3) Sure, why not.  If it's visible, you probably need to get used to it.  Arm yourself with a witty response and practice a cool demeanor.
4) No.  Randomly pointing out that your balding would have to come off as self-conscious.  God, please don't do this.

I wanted to address your last sentence also.  I've given this a lot of though in respect to my own life.  I would think, "I'm so unlucky to be balding - I'm so underprivileged."  But, thinking back farther, I can remember being 22 with a full set of hair, and worrying about my clothes, or muscles, or my nose, or my skin, or my hair (how it's styled), other facial aesthetics, etc, etc, etc.  I'm certain that if you weren't worried about hair, you'd be worried about something else.  We have to learn to just not be worry warts.
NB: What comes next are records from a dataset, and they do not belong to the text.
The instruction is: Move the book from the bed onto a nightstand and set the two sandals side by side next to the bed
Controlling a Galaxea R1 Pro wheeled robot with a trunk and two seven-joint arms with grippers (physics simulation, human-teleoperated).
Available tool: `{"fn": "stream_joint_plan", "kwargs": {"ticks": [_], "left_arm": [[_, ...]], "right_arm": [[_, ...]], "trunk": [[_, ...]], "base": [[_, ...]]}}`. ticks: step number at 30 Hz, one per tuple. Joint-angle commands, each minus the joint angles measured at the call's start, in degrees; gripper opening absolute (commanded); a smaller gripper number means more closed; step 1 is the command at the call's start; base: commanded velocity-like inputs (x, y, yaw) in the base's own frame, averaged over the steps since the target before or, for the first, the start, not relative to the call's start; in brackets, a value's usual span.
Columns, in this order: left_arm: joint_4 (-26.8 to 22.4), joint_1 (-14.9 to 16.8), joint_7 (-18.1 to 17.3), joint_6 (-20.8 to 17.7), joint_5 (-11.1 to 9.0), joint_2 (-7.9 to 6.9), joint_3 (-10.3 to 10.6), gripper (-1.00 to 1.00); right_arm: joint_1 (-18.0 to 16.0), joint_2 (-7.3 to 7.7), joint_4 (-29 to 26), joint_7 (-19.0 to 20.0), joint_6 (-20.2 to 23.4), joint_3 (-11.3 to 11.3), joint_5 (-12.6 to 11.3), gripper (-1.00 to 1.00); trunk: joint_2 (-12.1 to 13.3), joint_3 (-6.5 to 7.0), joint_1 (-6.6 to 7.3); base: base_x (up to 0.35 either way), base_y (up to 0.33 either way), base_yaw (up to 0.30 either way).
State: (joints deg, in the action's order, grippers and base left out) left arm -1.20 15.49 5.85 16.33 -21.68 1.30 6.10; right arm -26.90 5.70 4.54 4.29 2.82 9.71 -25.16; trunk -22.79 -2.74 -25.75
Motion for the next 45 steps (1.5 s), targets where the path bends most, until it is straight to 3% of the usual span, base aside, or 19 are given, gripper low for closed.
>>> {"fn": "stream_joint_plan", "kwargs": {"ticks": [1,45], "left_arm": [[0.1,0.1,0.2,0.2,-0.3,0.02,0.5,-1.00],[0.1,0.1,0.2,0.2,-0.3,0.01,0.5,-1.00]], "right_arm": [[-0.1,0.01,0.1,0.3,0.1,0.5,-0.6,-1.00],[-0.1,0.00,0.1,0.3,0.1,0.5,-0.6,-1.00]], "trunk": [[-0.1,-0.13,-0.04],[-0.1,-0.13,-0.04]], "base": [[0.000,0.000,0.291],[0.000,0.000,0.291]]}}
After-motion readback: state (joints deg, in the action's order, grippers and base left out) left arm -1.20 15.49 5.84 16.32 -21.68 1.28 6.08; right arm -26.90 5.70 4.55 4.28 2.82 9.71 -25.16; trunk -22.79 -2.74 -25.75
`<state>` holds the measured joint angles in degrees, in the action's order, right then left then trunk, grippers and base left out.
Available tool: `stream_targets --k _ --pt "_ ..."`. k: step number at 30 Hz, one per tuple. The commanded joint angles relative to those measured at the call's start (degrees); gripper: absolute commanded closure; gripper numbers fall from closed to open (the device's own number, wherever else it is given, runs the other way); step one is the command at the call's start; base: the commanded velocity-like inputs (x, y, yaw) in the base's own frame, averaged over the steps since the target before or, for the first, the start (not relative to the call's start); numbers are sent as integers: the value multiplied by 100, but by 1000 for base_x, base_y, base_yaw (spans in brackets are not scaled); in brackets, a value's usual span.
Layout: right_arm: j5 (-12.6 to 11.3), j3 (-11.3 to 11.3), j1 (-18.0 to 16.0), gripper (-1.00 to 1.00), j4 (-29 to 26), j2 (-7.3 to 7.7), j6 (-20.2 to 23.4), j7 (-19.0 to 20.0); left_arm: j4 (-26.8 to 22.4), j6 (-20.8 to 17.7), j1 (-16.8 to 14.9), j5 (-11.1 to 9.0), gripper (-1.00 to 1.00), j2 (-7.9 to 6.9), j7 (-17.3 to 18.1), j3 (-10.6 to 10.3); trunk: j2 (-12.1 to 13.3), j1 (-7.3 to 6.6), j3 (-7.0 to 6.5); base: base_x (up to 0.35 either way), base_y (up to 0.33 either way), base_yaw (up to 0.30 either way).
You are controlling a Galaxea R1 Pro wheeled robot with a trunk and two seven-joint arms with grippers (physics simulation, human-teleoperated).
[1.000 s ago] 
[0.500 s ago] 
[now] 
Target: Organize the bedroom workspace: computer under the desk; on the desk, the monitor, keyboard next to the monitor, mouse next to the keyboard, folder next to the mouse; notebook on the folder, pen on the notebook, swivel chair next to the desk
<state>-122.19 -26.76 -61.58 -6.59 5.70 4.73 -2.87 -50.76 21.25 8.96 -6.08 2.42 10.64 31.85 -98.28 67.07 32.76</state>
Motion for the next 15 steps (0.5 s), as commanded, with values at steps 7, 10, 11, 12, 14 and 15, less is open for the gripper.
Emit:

I saw some guy post something along the lines of "I'm getting my Bruce Willis on", or whatever.  I think it's perfectly legit to arm yourself with a rehearsed, clever response that you can throw back at her without skipping a beat in conjunction with a mild smirk.

Here's a cool article I'm almost positive has already been posted:http://news.menshealth.com/why-bald-...es/2012/07/18/  The hyperlink is pretty descriptive.

Good luck, my friend.  Maybe she'll be cool with your thinning or maybe she won't even notice, and all of your hairloss fears will be leveled for eternity.  It's definitely not impossible to get girls when your bald - most of the pessimistic whiners on this site just havn't the guts to change their world, or have developed a nasty habit of dwelling in their own misfortunes.

----------


## youngandearly

Speaking from experience, my last gf noticed it when the wind blew my hair out of its regular style. I'm not trying to scare you, just giving my sad experience. The following conversation haunts me to this day.

"Oh my god, are you going bald?" - gf
"Just starting to, I think"- me
"Oh no! You'll look like a naked mole rat" - gf

She dumped me shortly thereafter. I can't say if that had anything to do with it but it's been eating away at me. Having her find out was my worst nightmare. You have to tell her though, because she's going to find out eventually. If you get too invested in her and she's shallow enough to care, you're only going to get hurt.

Edit: It may just be something to do with her being a teenager, I hope women are less shallow than girls my age or I'll be single forever.

----------


## Dan26

Bro, if she notices it or mentions it, or if you think she notices it and feel comfortable throwing it out there, just do it with confidence! Have a sense of humor about it, don't act as though it bothers you. If she really likes you she will see right past it man.

----------


## mmmcoffee

just let it happen in casual conversation, dont be too forward about it like everyone said, but dont try and hide it. imagine how relieved you'll be when you find out its not a big deal to her. 

my 23 year old friend and his gf have been together since college where he went from a NW2 to a NW5 over the past 4-5 years...theyre still together and hes going to wife her up soon. i dont think it matters as much as people think to women...if they like you, then hair is just a thing on your head

----------


## Aames

You're not on fin are you? Why don't you just bite the bullet and deal with your hair-loss? I never understood why people would use concealers instead of real treatments.

----------


## Dan26

> Do not mention the hair loss, whatever you do. Not even as a joke.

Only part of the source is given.